Here’s the first take-home lesson and this one practically screamed out at us… the free market is broken when it comes to health care. A left vs. right argument about free markets vs. government intervention misses the mark, since even if we all agree that we want a prototypical American market-driven solution, we’re left with the overwhelming evidence that the market has failed; the “patient” is positively hemorrhaging hundred dollar bills. So the question then becomes which idea can make the market work to drive down costs?

While there is some level of agreement on diagnosis, the agreement ends on prescription. Liberals tend to think we increase competition by having a public plan to keep the private insurance companies in line. Conservatives think government would have an unfair advantage and drive the private insurers out of business; some conservatives think this is the left’s ulterior motive. (It seems that to the extent that the goal is increased competition, it seems clear that the government should compete on a level playing field with private insurers.)

Another question we might ask is whether health care can ever be a commodity in a functional free market system. There isn’t a natural supply and demand curve, since health care is often not optional or something you shop around for. Additionally, there is always a person – the doctor – between the customer and the insurer, muddying any self-regulating forces we might hope to see at work.

Conservatives think we can increase competition by allowing companies to compete nationally instead of state by state (which usually includes only a handful of competitors). Conservative David Frum recommends regulating insurance federally, saving the bureaucratic complications of having 50 different insurance markets (exponentially more when you look at variations that currently exist between cities in the same state).

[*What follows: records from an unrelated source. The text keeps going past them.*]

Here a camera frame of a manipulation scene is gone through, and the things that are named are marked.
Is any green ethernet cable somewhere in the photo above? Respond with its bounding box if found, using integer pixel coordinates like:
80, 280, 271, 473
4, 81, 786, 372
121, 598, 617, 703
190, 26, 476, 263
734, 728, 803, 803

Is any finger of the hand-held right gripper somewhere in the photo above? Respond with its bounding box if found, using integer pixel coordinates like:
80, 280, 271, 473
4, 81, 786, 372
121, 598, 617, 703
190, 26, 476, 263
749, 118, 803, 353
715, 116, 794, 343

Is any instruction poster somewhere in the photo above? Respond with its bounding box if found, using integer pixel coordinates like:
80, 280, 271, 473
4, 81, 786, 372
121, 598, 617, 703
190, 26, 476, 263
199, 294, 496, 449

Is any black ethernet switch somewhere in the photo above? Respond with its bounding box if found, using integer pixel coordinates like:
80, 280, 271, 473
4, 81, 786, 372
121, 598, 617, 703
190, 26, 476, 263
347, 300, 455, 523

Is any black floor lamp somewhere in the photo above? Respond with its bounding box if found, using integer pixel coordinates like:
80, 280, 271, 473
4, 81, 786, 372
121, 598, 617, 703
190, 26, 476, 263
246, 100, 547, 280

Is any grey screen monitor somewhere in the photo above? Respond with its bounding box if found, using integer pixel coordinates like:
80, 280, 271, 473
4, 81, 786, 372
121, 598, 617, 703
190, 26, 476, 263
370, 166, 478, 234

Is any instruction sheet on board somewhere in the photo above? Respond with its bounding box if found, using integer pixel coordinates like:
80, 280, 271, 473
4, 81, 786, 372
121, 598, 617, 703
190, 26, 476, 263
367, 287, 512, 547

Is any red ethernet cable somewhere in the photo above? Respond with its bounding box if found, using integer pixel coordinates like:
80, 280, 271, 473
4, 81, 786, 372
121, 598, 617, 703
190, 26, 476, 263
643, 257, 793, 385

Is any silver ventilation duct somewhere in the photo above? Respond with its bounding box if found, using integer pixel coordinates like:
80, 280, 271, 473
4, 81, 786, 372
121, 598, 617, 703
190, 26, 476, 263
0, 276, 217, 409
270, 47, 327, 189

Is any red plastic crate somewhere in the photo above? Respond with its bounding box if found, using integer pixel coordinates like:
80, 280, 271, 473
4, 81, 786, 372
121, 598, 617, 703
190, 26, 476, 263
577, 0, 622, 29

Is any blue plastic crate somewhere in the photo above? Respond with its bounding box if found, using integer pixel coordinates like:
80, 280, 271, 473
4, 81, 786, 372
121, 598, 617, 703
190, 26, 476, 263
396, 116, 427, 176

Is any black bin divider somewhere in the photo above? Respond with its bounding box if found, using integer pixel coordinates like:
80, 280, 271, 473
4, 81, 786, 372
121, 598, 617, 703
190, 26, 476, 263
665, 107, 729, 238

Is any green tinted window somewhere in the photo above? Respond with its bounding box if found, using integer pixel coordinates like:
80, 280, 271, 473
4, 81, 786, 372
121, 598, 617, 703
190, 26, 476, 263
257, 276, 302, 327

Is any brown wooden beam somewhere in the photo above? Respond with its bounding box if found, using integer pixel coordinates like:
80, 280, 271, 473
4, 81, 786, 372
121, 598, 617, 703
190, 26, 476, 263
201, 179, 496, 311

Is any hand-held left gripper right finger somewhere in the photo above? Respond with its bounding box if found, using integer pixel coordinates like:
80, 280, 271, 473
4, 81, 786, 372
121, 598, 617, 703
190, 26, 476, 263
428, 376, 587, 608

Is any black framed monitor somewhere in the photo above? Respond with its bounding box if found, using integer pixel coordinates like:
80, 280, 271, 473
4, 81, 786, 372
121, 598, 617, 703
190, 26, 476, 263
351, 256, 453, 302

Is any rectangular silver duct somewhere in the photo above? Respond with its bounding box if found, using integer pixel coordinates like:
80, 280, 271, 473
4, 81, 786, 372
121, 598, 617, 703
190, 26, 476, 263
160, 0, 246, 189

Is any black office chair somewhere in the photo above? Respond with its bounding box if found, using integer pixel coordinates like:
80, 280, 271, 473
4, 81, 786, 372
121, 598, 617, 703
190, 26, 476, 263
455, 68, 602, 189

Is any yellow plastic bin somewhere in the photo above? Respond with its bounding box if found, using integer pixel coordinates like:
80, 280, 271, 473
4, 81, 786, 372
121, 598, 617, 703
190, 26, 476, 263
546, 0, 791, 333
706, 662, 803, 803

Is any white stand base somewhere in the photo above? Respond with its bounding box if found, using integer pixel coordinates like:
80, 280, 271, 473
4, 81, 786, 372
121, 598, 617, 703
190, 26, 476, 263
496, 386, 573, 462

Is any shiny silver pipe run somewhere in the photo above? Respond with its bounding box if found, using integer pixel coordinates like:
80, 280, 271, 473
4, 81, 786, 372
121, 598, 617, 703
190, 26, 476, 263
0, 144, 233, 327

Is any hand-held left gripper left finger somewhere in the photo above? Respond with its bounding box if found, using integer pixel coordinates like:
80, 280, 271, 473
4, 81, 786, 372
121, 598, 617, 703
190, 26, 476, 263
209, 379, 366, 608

Might this been a problem screaming for The Village Square “power of AND?” What if we allowed insurers to compete nationally, streamlined insurance regulation by federalizing it AND added a public option than had no advantage over private insurers? Just wondering…



Fire, meet gasoline.



gasoline can and pork rinds

Apparently some liberals don’t think some conservatives have already made town halls quite shrill enough. Apparently they like a little combustion with their decision-making:

The right-wing nuts who cry that ObamaCare is introducing euthanasia for the elderly and infirm, or that it is socialism, are ignorant wackos, to be sure, but they are right about one thing: Americans are about to be royally screwed on health care reform by the president and the Democratic Congress, just as they’ve been screwed by them on financial system “reform.”

The appropriate response to this screw-job is the one the right has adopted: shut these sham “town meetings” down, and run the sell-out politicians out of town on a rail, preferably coated in tar and feathers they way the snake-oil salesmen of old used to be handled!

This is not about civil discourse. This is about propaganda… The only proper response at this point is obstruction, and the more militant and boisterous that obstruction, the better.

(Photo credit. Got to like the pork rinds and beer bottle with the gasoline for a little color.)